Przeprowadzone badania wraku „Sydney” wraz z symulacjami komputerowymi, pokazały, że okręt został trafiony przynajmniej 87 pociskami 150 mm, 400 pociskami 37 mm oraz ok. 3000 pociskami 20 mm oraz wspomnianą torpedą, która wybuchła tuż przed wieżą działową „A” doprowadzając ją do wyłączenia z walki. Przez wyrwę w kadłubie dostało się ok. 500 ton wody, co sprawiło, że w ciągu kilku minut krążownik mocno zanurzył się dziobem, a jego prędkość spadła do 5-7 węzłów. Badanie wraku przeprowadzone w 2009 udowodniło również tezę mówiącą, że australijski krążownik wystrzelił w stronę krążownika niemieckiego 6 torped, ale żadna z nich nie trafiła. Warto też wspomnieć o samej artylerii. Przez pierwsze 20 minut Australijczycy nie mogli uzyskać trafień. Powodem takiej sytuacji było natychmiastowe zabicie całego dowództwa okrętu i zniszczenie centrali artyleryjskiej nad pomostem bojowym5. W praktyce każda wieża działowa działała samodzielnie, ale w końcu kilka pocisków 152 mm z wieży rufowej „X” trafiło w siłownię „Kormorana”, wywołując na śródokręciu gwałtowny pożar, co później okazało się zgubne. Obie jednostki zostały unieszkodliwione w wyniku starcia, choć Niemcy strzelali do krążownika jeszcze przez 25 minut6. Następnie jednostki zaczęły się powoli oddalać od siebie, przy czym Kormoran został na miejscu, a jego załoga próbowała ugasić pożar. Płonący natomiast „Sydney” kierował się powoli na południowy wschód, w stronę Perth, ale na pokładzie nie zauważono śladów życia. Tuż przed północą, załoga niemieckiego krążownika dostrzegła błysk na horyzoncie i usłyszała serię dalekich eksplozji, co prawdopodobnie było spowodowane przedostaniem się ognia do komór amunicyjnych. Krążownik „Sydney” zatonął wraz z całą załogą liczącą 645 marynarzy i oficerów. Tymczasem na „Kormoranie” pożar na śródokręciu wymykał się spod kontroli i zagrażał eksplozją zmagazynowanych w rufowej ładowni min. W tej sytuacji kapitan Detmers nakazał opuszczenie i zatopienie okrętu otwierając zawory denne.

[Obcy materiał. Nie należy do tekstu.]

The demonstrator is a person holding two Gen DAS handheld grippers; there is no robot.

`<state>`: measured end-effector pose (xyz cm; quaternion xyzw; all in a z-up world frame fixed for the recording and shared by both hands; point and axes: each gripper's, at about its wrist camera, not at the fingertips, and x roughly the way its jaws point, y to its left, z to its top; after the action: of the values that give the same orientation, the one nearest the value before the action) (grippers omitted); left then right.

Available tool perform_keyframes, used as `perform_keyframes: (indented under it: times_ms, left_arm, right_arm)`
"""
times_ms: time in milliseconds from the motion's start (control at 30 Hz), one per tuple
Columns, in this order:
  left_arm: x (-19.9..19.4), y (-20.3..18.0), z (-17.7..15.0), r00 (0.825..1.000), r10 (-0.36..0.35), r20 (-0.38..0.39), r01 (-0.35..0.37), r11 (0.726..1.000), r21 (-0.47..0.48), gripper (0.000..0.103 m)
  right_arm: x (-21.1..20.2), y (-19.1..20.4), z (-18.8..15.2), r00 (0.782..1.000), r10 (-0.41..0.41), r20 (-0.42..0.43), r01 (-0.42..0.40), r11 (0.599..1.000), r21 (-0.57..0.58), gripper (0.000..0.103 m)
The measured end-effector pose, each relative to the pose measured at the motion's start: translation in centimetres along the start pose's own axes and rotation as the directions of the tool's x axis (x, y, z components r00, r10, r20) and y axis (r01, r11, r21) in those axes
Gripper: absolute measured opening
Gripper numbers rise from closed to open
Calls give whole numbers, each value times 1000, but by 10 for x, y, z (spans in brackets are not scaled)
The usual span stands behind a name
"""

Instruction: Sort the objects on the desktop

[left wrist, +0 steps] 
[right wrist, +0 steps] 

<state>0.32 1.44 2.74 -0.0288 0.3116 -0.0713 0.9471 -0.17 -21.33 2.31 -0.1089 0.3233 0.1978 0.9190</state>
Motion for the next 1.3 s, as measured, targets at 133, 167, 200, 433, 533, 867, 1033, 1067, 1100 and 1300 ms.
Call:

W tym samym czasie pokład opuściło około 360 ludzi z 390 marynarzy, z czego czterdziestu rannych utonęło po przewróceniu się szalupy. Statek nie chciał jednak zatonąć. Mimo to, krótko po północy detonowały miny oraz magazyn amunicji i HSK „Kormoran” zatonął rufą naprzód. Przeszło 317 członków załogi wraz z dowódcą zostało uratowanych przez jednostki australijskie, a jedna z szalup dopłynęła do Zatoki Rekina.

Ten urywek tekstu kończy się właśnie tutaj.